___ SOURCE MATERIAL
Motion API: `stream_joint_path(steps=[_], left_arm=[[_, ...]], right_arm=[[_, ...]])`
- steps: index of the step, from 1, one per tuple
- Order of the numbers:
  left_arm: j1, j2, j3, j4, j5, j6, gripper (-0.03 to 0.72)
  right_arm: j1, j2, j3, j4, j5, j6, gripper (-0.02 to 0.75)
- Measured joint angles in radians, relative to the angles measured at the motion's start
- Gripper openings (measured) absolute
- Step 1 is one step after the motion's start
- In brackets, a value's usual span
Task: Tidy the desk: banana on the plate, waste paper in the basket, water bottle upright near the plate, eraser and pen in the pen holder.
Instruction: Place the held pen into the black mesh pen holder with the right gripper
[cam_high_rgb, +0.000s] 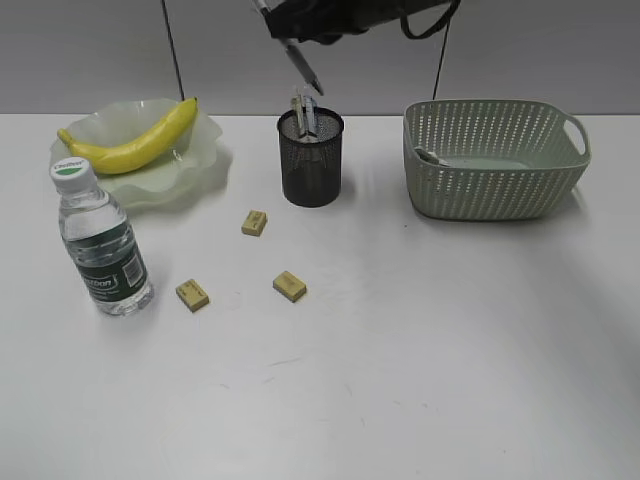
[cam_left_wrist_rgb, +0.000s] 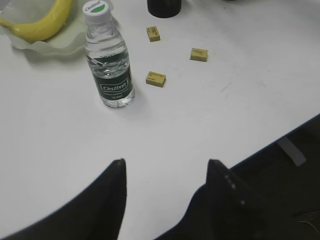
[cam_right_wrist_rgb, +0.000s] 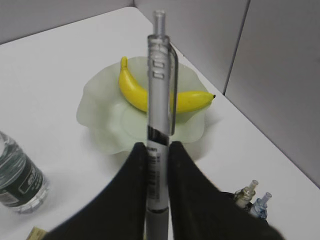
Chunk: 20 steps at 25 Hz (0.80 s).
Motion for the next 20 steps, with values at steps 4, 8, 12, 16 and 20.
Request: stream_joint_path(steps=[4,8,12,16,20], left_arm=[[0.0,0.0,0.0,0.0,0.0,0.0,0.384],[0.0,0.0,0.0,0.0,0.0,0.0,0.384],[0.0,0.0,0.0,0.0,0.0,0.0,0.384],[0.0,0.0,0.0,0.0,0.0,0.0,0.384],[0.0,0.0,0.0,0.0,0.0,0.0,0.384]], right_arm=[[0.0,0.001,0.093,0.246,-0.128,-0.211,0.098],[0.0,0.025,0.142,0.576,-0.187,-0.482,0.098],[0.0,0.077,0.147,0.706,-0.2,-0.609,0.098],[0.0,0.119,0.149,0.723,-0.208,-0.638,0.098],[0.0,0.154,0.149,0.726,-0.228,-0.643,0.098]])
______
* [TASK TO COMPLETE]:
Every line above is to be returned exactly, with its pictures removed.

* [TASK SOLUTION]:
Motion API: `stream_joint_path(steps=[_], left_arm=[[_, ...]], right_arm=[[_, ...]])`
- steps: index of the step, from 1, one per tuple
- Order of the numbers:
  left_arm: j1, j2, j3, j4, j5, j6, gripper (-0.03 to 0.72)
  right_arm: j1, j2, j3, j4, j5, j6, gripper (-0.02 to 0.75)
- Measured joint angles in radians, relative to the angles measured at the motion's start
- Gripper openings (measured) absolute
- Step 1 is one step after the motion's start
- In brackets, a value's usual span
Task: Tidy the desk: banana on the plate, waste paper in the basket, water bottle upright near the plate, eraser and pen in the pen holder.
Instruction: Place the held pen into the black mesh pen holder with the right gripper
[cam_high_rgb, +0.000s] 
[cam_left_wrist_rgb, +0.000s] 
[cam_right_wrist_rgb, +0.000s] 
Chunk: 20 steps at 25 Hz (0.80 s).
Motion for the next 20 steps, with values at steps 4, 8, 12, 16 and 20.
Request: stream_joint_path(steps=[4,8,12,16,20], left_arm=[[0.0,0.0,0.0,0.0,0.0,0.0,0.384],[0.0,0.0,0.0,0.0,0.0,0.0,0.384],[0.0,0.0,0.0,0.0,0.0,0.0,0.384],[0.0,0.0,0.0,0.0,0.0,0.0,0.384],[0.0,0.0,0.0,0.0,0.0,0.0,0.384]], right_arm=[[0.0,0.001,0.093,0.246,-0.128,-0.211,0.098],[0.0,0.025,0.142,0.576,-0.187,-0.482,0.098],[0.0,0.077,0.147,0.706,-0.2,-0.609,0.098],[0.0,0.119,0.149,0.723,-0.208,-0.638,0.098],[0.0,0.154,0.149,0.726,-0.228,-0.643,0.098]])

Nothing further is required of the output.